Рассаживаются по местам. Дама открывает книгу, судя по формату, французский роман; молодой человек вынимает из кармана надушенный платок и нюхает.
Даму книга, однако, мало занимает; она высовывается из окна и начинает следить за снующими по платформе фигурами.
Поезд трогается.
«Москвич», несколько успокоившись, оглядывает новоприбывших подозрительно.
Вдруг лицо его просветлевает. Он вскрикивает:
— Помпей Петрович! Вы ли это?
И протягивает обе руки к господину с лацканами наподобие крыльев летучей мыши.
— Ах! — отвечает Помпей Петрович.— Ах, Павел Иларионович! Как приятно!
— Куда бог несет?
— В Москву.
— Очень рад, очень рад. Прямо ко мне обедать. Слышите? Прямо!
— Благодарю вас. Непременно. Я долгом почту, и это такой приятный долг…
— Спасибо, спасибо, милейший! Как счастлив ваш батюшка, что вы не похожи на нынешнюю молодежь!
При словах «нынешняя молодежь» Помпея Петровича всего передергивает, и глазки его вдруг начинают наливаться кровью.
— Да, счастлив он, счастлив! — повторяет «москвич» с глубоким вздохом, изгоняющим целую струю пыли из вагона.— Помните: на вас одних, непричастных царствующему теперь нравственному разврату, покоятся судьбы отечества и все святые предания старины, завещанные нам могучими нашими дедами! Ужасно, чтó теперь у нас совершается!
— Да, ужасно! — отвечает Помпей Петрович.— Мужики развращены так, что ничего нельзя устроить. Я хотел сделать улучшения… улучшения… Ничего невозможно устроить!
— Бедный народ! Он не виноват! Он ведь как чистый младенец: злодей завертывает его в свою порочную мантию, а он ясно улыбается и не провидит растлевающего прикосновения нечистых рук!
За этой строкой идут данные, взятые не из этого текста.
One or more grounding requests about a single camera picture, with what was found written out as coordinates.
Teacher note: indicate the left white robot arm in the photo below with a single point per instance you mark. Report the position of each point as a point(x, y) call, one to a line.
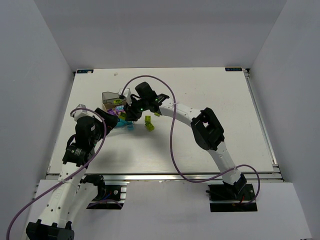
point(74, 190)

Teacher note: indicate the green tall lego brick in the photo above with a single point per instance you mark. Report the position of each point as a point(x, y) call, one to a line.
point(117, 101)

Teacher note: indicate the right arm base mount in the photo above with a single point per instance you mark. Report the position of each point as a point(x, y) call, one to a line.
point(222, 201)

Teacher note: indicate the teal round printed lego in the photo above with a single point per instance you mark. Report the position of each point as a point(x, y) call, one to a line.
point(121, 123)

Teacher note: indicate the purple sloped lego brick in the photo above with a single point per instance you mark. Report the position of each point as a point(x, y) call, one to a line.
point(111, 111)

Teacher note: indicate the blue table sticker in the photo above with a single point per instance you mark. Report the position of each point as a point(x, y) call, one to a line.
point(233, 69)
point(84, 71)

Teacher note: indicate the purple round printed lego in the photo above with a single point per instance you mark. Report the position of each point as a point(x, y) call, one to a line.
point(119, 108)

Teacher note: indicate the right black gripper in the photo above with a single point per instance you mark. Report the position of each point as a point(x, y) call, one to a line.
point(132, 113)

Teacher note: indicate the clear plastic bin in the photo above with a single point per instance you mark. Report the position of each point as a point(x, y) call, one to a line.
point(118, 131)

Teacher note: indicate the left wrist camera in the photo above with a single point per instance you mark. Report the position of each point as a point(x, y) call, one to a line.
point(80, 112)

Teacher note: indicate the right blue table sticker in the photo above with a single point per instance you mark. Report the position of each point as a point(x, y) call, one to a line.
point(233, 69)

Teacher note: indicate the teal small lego cube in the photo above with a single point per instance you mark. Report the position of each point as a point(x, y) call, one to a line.
point(130, 127)

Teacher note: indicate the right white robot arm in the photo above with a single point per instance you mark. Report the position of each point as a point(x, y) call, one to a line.
point(207, 131)

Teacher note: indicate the left blue table sticker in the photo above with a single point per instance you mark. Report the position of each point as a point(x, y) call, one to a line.
point(84, 71)

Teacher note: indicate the amber plastic bin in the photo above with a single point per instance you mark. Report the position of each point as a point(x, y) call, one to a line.
point(107, 106)

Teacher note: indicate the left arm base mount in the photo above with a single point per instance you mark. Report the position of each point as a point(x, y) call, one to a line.
point(110, 196)

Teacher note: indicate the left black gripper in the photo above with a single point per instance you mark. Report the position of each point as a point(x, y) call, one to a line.
point(110, 120)

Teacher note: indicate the green large lego brick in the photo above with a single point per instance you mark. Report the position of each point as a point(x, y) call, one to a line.
point(122, 115)

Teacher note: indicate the grey smoked plastic bin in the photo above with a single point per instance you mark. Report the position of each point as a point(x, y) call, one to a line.
point(108, 97)

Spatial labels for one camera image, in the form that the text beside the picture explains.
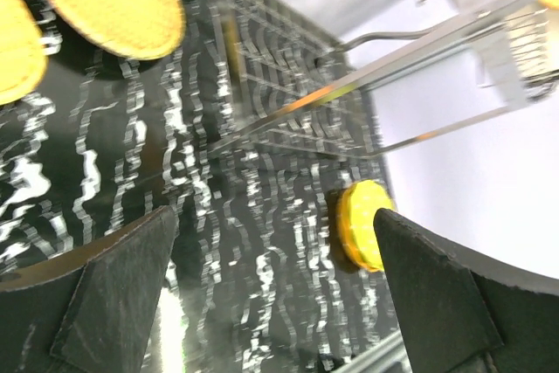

— Вы смотрите на народ так… так… Вы представляете себе его таким… таким добрым, потому что вы не живете в деревне! — возражает Помпей Петрович, свирепея и по мере этой одолевающей свирепости как бы прихрюкивая.— Поживите вы с народом, так скажете другое! Такого мошенничества нигде больше не сыщете! Вор на воре, разбойник на разбойнике! Ничего нельзя устроить у себя в собственном имении!..
— Нет, друг мой! Нет! Народ не испорчен,— он соблазнен,— и, повторяю, соблазнен, как чистый младенец! Я верю, придут лучшие времена, когда вся скверна спадет с него, как чешуя с очей апостола Павла, и он поклонится правде и добру!
— Это потому, что вы не живете в деревне! — возражает еще с большей свирепостью и с сильнейшим прихрюкиванием Помпей Петрович.— Ведь ничего нельзя устроить, как хочешь! В своем собственном имении!
— Да,— вмешивается дама в дорогом шиньоне,— даже женщины теперь ужасно развращены нравами! Вот у меня в деревне тоже такие все неприятности. Я веду просто страдальческую жизнь. Знаете, даже боюсь жить одна. Я очень кроткого характера,— мне неприятно всякое буйство. Я взяла гувернантку больше потому, чтобы не жить одной. Дети в ней не нуждаются,— они еще малы.